> _WORK INSTRUCTIONS_
When you spot the word "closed" in a line of the data below, copy that line.

──────── TASK DATA

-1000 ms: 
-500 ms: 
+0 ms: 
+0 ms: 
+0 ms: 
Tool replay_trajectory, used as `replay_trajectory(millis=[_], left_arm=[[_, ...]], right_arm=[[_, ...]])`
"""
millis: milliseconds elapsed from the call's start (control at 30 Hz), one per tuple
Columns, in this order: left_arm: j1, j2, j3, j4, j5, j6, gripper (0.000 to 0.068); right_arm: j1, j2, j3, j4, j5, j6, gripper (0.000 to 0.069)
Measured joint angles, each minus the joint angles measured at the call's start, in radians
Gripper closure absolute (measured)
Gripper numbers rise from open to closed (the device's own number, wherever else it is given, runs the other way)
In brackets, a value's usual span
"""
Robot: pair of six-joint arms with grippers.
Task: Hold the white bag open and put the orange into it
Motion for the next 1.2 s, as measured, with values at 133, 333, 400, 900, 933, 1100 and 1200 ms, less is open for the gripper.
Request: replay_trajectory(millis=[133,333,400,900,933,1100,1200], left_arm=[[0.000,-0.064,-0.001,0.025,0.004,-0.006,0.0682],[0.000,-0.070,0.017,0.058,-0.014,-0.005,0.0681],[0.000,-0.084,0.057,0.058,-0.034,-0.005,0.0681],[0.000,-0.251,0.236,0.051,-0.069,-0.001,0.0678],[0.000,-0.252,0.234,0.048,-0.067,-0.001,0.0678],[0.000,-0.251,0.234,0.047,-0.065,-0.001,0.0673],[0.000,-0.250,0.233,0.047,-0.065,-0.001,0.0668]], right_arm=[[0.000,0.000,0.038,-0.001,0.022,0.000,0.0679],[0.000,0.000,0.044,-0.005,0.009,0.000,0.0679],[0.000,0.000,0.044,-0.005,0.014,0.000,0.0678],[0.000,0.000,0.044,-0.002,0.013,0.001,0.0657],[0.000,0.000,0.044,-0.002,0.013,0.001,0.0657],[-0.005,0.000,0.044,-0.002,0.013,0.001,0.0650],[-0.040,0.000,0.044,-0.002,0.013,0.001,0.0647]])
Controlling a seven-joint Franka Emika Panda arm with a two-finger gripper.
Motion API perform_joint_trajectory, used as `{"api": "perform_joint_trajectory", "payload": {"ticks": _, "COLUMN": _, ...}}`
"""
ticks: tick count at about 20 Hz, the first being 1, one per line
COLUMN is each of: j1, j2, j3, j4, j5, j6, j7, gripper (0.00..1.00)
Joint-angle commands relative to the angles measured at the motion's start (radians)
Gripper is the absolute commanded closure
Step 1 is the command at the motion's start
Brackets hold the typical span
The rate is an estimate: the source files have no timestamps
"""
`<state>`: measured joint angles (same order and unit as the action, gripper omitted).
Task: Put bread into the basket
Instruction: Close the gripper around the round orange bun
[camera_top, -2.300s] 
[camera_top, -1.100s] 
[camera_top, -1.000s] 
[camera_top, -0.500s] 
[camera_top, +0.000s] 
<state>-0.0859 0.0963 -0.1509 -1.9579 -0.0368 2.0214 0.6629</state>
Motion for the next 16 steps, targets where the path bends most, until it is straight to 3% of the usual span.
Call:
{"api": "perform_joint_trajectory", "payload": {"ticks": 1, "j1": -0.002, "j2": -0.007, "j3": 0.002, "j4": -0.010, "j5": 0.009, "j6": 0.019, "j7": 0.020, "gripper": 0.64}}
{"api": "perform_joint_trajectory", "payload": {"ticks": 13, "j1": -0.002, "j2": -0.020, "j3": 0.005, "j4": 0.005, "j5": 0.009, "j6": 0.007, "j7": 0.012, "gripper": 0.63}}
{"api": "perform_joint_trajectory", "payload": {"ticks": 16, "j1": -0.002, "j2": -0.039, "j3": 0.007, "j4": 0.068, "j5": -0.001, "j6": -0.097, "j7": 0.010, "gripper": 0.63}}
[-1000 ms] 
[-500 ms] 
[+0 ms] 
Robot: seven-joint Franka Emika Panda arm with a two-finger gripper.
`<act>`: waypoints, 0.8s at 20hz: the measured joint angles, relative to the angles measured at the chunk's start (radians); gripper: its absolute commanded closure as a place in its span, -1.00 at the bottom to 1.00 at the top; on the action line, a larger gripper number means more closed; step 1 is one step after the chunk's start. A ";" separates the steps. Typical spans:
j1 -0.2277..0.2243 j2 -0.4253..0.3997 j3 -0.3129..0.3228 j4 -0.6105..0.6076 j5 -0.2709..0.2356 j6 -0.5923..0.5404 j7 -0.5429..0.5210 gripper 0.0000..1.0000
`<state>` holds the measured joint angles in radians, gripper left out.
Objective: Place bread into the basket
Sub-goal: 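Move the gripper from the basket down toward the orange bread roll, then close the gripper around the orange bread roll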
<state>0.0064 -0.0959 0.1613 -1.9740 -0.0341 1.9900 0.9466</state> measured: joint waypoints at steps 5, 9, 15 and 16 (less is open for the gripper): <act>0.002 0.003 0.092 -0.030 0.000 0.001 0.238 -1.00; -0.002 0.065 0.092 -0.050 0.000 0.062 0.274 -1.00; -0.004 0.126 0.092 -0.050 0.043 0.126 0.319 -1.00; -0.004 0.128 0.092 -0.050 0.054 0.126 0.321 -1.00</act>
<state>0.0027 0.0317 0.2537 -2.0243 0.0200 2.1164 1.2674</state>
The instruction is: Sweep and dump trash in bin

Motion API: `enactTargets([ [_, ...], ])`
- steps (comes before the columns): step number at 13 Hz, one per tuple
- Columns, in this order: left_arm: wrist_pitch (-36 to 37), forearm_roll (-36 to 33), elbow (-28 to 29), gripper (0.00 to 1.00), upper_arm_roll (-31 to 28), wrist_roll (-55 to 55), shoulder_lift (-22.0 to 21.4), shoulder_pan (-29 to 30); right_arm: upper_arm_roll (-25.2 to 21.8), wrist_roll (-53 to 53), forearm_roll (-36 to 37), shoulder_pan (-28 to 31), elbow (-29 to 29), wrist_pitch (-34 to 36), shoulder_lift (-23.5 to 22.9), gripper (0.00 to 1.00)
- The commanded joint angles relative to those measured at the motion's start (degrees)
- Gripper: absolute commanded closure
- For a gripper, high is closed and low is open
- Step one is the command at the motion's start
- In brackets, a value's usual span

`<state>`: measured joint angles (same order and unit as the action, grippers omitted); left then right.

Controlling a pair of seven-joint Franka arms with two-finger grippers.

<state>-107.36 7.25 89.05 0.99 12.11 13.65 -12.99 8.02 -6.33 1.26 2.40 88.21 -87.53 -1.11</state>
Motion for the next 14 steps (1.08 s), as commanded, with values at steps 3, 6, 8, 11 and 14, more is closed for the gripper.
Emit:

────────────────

> _OUTPUT OF THE EXERCISE_
Gripper numbers rise from open to closed (the device's own number, wherever else it is given, runs the other way)
`<act>`: waypoints, 0.8s at 20hz: the measured joint angles, relative to the angles measured at the chunk's start (radians); gripper: its absolute commanded closure as a place in its span, -1.00 at the bottom to 1.00 at the top; on the action line, a larger gripper number means more closed; step 1 is one step after the chunk's start. A ";" separates the steps. Typical spans:
- For a gripper, high is closed and low is open
Motion for the next 14 steps (1.08 s), as commanded, with values at steps 3, 6, 8, 11 and 14, more is closed for the gripper.

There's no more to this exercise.